Intervention de Sandrine Mörch

Réunion du mardi 30 juin 2020 à 17h20
Commission des affaires culturelles et de l'éducation

Photo issue du site de l'Assemblée nationale ou de WikipediaSandrine Mörch :

Je tiens à saluer la création de cette commission d'enquête, excellente initiative qui va permettre de mesurer puis de prévenir les effets de la crise du covid sur les enfants et la jeunesse.

Sur la forme, conformément à l'article 140 de notre règlement, il nous revient de vérifier si les conditions requises pour la création de la commission d'enquête demandée par le groupe GDR sont réunies. C'est bien le cas, et je vous propose donc de passer directement au fond.

Mes chers collègues, entendons la parole de l'enfant. C'est ce que propose cette commission d'enquête ; c'est ce que les associations réclament depuis des années. C'est une occasion inouïe pour notre pays d'amorcer un grand virage en faveur d'une politique innovante en direction de nos jeunes. Ils sont nos forces vives, à condition de les épauler, de les guider et de les accompagner. Cette crise nous a permis de déceler leurs faiblesses, leurs fragilités et nos propres manquements : elle a redonné corps au rôle de parent, d'éducateur, de famille d'accueil, d'enseignant.

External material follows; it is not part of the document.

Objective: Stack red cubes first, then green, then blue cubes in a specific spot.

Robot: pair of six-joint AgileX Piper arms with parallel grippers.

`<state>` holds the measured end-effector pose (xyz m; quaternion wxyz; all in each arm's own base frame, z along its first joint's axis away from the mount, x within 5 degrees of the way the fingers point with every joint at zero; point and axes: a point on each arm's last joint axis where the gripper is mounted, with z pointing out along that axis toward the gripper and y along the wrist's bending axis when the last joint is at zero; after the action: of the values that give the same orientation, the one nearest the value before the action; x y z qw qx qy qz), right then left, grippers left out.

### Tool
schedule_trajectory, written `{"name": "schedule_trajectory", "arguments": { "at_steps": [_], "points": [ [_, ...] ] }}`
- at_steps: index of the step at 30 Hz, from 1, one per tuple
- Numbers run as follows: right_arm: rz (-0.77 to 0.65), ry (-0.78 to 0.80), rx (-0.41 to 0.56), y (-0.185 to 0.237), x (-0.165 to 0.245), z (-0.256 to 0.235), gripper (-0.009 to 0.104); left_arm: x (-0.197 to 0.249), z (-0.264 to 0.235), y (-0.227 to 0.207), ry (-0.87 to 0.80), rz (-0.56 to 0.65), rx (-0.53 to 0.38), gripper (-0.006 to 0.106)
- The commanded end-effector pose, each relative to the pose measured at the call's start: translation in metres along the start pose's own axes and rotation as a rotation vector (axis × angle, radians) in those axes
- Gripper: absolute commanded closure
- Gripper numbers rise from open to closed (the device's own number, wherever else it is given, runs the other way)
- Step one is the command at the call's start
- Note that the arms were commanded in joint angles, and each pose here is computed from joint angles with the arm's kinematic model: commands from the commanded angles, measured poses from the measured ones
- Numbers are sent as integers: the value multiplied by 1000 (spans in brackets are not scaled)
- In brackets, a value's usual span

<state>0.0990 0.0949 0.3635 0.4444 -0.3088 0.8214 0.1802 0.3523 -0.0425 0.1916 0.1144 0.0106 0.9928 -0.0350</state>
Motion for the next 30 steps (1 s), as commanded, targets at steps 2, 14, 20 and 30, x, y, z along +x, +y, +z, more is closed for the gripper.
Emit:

Cette résolution repose sur des axes concrets : les conséquences psychologiques et sanitaires de la pandémie et du confinement, la prise en charge des mineurs isolés, jusqu'à présent complètement ignorée, les phénomènes de rupture dans la formation et l'éducation, et la précarité étudiante.

La crise a généré des forces exceptionnelles tant chez les jeunes, pour certains extrêmement engagés, que chez les adultes, qui ont su se montrer vigilants et entreprenants. Ce sont des atouts sur lesquels il nous faudra miser. Il faut souligner le travail remarquable du 119, ou celui du 115, dont les écoutants ont été très présents et très efficaces, comme il faut saluer les éducateurs qui ont su prendre d'heureuses initiatives lors de ce long confinement et ont permis aux enfants de trouver une forme de stabilité dans une vie allégée de la course aux rendez-vous médicaux, sportifs ou judiciaires. Pensons enfin aux associations qui ont su se réinventer sans la pesanteur de l'administration.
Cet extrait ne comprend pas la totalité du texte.